Problem details
Beginning with the line that contains "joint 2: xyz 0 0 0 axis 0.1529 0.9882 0" in the material below, print each line exactly until the line that contains "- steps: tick" has been printed, then stop.

Data excerpt
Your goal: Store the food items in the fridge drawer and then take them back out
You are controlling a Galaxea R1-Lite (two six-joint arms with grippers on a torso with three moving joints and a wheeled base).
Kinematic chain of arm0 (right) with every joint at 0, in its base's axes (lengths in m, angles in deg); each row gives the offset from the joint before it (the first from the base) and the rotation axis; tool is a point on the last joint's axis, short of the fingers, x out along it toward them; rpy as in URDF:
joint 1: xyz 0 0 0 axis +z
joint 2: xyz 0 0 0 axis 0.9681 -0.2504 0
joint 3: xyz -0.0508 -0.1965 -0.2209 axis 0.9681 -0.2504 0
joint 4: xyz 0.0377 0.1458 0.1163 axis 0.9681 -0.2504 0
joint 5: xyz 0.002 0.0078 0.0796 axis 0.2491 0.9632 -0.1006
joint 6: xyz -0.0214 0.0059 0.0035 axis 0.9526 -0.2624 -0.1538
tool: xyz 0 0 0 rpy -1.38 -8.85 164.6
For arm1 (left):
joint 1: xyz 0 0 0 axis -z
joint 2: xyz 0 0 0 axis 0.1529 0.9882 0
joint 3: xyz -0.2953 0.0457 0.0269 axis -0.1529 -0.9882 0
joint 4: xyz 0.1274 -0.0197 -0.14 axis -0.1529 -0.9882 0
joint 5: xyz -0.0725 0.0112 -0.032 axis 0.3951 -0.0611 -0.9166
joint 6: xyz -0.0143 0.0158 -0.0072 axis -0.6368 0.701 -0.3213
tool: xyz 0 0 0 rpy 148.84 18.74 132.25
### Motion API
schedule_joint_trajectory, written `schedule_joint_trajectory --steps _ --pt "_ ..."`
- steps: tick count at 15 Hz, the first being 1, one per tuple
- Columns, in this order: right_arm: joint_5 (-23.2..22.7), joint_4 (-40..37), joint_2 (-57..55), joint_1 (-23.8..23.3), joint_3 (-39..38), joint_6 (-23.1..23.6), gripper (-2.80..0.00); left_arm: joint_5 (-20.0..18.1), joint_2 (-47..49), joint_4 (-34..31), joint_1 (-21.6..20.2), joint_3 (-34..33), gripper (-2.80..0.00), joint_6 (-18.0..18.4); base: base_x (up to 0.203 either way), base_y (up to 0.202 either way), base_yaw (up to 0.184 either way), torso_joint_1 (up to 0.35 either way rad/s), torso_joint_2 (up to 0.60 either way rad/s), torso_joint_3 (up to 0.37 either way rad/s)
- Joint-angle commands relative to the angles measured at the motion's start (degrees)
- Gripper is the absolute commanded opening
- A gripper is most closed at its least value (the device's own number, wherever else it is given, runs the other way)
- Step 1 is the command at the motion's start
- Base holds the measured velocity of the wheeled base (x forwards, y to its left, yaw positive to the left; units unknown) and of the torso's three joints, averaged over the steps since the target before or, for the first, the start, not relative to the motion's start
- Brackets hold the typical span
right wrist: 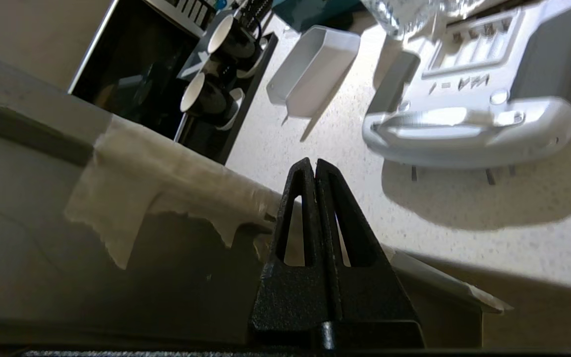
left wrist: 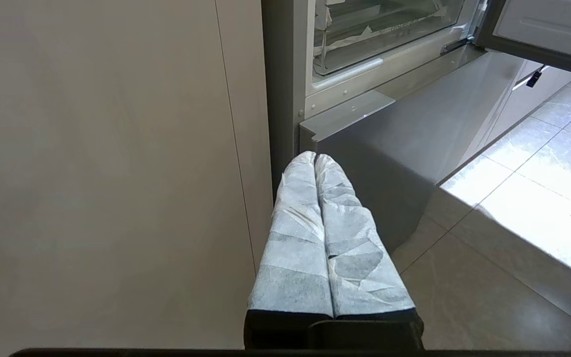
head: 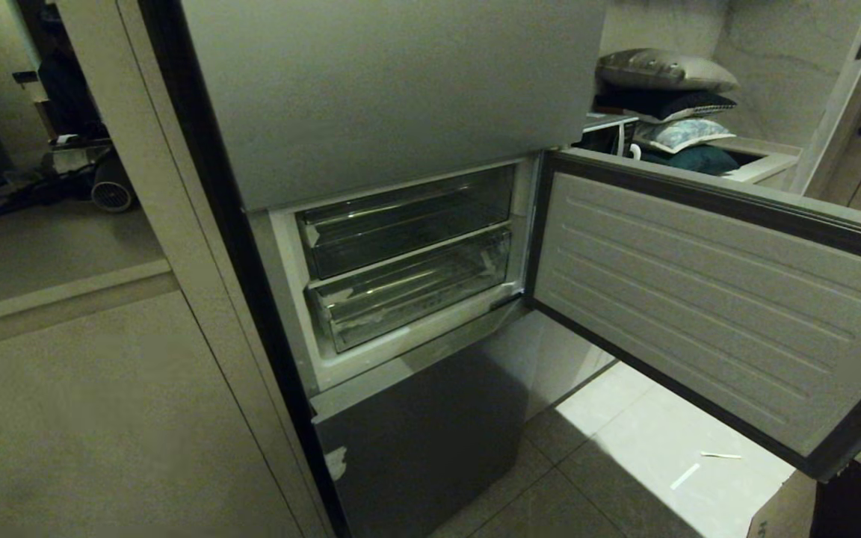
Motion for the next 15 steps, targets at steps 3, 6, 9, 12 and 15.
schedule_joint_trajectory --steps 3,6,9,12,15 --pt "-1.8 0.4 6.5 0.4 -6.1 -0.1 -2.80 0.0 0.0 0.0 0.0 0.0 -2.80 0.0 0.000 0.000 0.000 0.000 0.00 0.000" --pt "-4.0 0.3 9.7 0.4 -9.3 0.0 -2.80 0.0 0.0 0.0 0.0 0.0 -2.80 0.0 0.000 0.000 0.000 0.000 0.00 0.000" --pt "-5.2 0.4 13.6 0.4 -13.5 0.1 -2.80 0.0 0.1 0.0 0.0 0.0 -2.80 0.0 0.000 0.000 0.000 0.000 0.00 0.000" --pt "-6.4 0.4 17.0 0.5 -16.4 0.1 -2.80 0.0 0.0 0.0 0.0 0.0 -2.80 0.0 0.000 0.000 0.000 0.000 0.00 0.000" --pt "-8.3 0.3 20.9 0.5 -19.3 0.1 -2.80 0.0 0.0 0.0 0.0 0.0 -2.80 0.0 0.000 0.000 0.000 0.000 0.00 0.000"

Output of the task
joint 2: xyz 0 0 0 axis 0.1529 0.9882 0
joint 3: xyz -0.2953 0.0457 0.0269 axis -0.1529 -0.9882 0
joint 4: xyz 0.1274 -0.0197 -0.14 axis -0.1529 -0.9882 0
joint 5: xyz -0.0725 0.0112 -0.032 axis 0.3951 -0.0611 -0.9166
joint 6: xyz -0.0143 0.0158 -0.0072 axis -0.6368 0.701 -0.3213
tool: xyz 0 0 0 rpy 148.84 18.74 132.25
### Motion API
schedule_joint_trajectory, written `schedule_joint_trajectory --steps _ --pt "_ ..."`
- steps: tick count at 15 Hz, the first being 1, one per tuple

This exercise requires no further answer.